**What to produce:** Transcribe the listing exactly; drop the images.

**Source records:**
****************************************
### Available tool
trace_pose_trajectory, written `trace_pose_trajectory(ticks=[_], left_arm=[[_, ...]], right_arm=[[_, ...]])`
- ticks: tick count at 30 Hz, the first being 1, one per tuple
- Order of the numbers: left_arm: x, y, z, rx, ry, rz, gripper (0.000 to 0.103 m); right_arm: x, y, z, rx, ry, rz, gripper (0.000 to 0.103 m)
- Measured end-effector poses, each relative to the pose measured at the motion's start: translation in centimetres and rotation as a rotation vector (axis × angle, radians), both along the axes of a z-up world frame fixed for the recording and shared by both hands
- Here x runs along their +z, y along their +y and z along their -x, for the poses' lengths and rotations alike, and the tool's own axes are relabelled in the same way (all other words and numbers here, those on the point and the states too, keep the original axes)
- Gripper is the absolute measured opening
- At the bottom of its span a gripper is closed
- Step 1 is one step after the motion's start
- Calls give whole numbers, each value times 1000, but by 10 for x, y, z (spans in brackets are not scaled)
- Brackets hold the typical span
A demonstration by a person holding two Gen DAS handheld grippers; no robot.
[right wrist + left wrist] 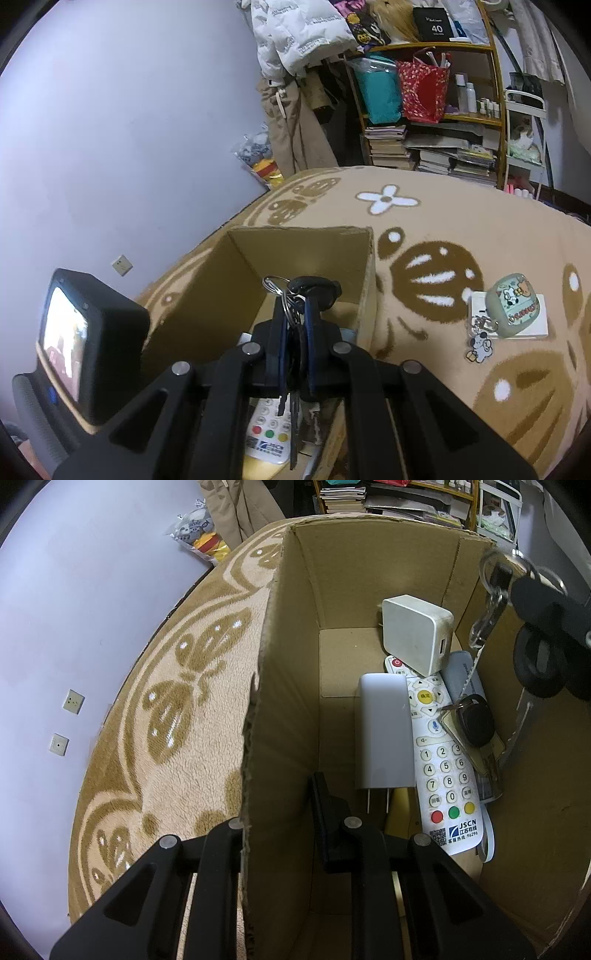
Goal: Organize rigid objects
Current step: 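Carry the keys over the box and release them inside, then return the right tool to the rug and grasp the green Cheers case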
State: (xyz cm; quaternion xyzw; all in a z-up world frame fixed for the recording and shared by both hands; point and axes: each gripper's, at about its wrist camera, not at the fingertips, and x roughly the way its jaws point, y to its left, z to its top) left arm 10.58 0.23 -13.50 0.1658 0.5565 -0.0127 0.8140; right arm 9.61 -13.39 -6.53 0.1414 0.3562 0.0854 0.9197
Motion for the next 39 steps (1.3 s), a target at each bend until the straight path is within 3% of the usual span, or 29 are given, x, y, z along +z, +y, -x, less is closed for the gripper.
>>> trace_pose_trajectory(ticks=[21,39], left_arm=[[0,0,0,0,0,0,18],[-1,0,1,-1,0,-3,19]], right_arm=[[-4,2,-4,-4,29,19,11],[7,-2,0,2,-7,21,11]])
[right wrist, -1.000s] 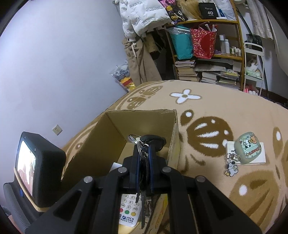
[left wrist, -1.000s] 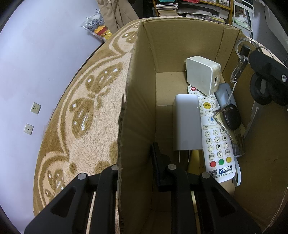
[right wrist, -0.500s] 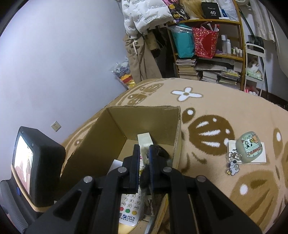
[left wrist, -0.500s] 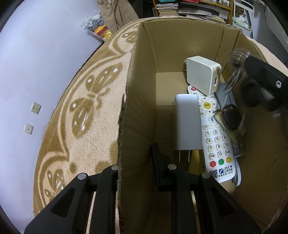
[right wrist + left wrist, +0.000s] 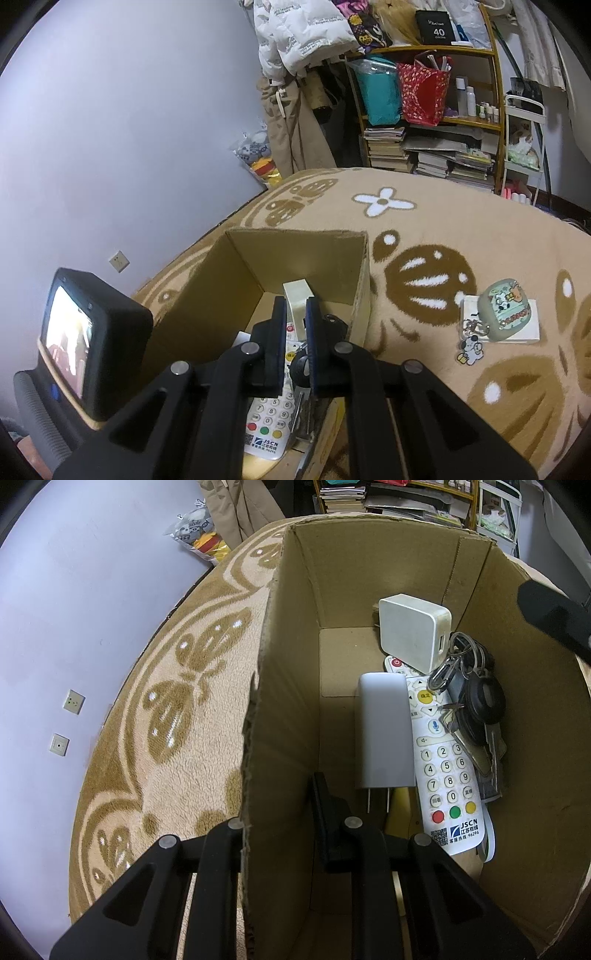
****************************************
**Problem solution:**
### Available tool
trace_pose_trajectory, written `trace_pose_trajectory(ticks=[_], left_arm=[[_, ...]], right_arm=[[_, ...]])`
- ticks: tick count at 30 Hz, the first being 1, one per tuple
- Order of the numbers: left_arm: x, y, z, rx, ry, rz, gripper (0.000 to 0.103 m); right_arm: x, y, z, rx, ry, rz, gripper (0.000 to 0.103 m)
- Measured end-effector poses, each relative to the pose measured at the motion's start: translation in centimetres and rotation as a rotation vector (axis × angle, radians), both along the axes of a z-up world frame fixed for the recording and shared by both hands
- Here x runs along their +z, y along their +y and z along their -x, for the poses' lengths and rotations alike, and the tool's own axes are relabelled in the same way (all other words and numbers here, those on the point and the states too, keep the original axes)
- Gripper is the absolute measured opening
- At the bottom of its span a gripper is closed
- Step 1 is one step after the motion's start
- Calls give whole numbers, each value times 1000, but by 10 for x, y, z (spans in brackets are not scaled)
- Brackets hold the typical span
A demonstration by a person holding two Gen DAS handheld grippers; no robot.
[right wrist + left wrist] 
Goal: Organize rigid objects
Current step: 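Carry the keys over the box and release them inside, then return the right tool to the rug and grasp the green Cheers case
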State: (xyz cm; quaternion xyzw; all in a z-up world frame fixed for the recording and shared by both hands; point and axes: each gripper's, at about its wrist camera, not at the fingertips, and x roughly the way its jaws point, y to its left, z to its top) left arm 10.58 0.23 -13.50 0.1658 0.5565 -0.0127 0.8140; right arm 9.61 -13.39 -6.53 0.1414 0.3562 0.0854 0.9197
Motion for the next 39 steps (1.3 s), a target at each bend until the straight path is within 3% of the usual span, or 29 are given, x, y, z along +z, +y, -x, less is closed for the gripper.
>>> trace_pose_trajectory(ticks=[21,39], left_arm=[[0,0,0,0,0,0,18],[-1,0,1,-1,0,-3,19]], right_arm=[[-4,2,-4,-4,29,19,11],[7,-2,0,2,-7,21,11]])
[right wrist, -1.000s] 
[left wrist, -1.000s] 
[right wrist, -0.500s] 
[left wrist, -0.500s] 
[right wrist + left wrist, +0.000s] 

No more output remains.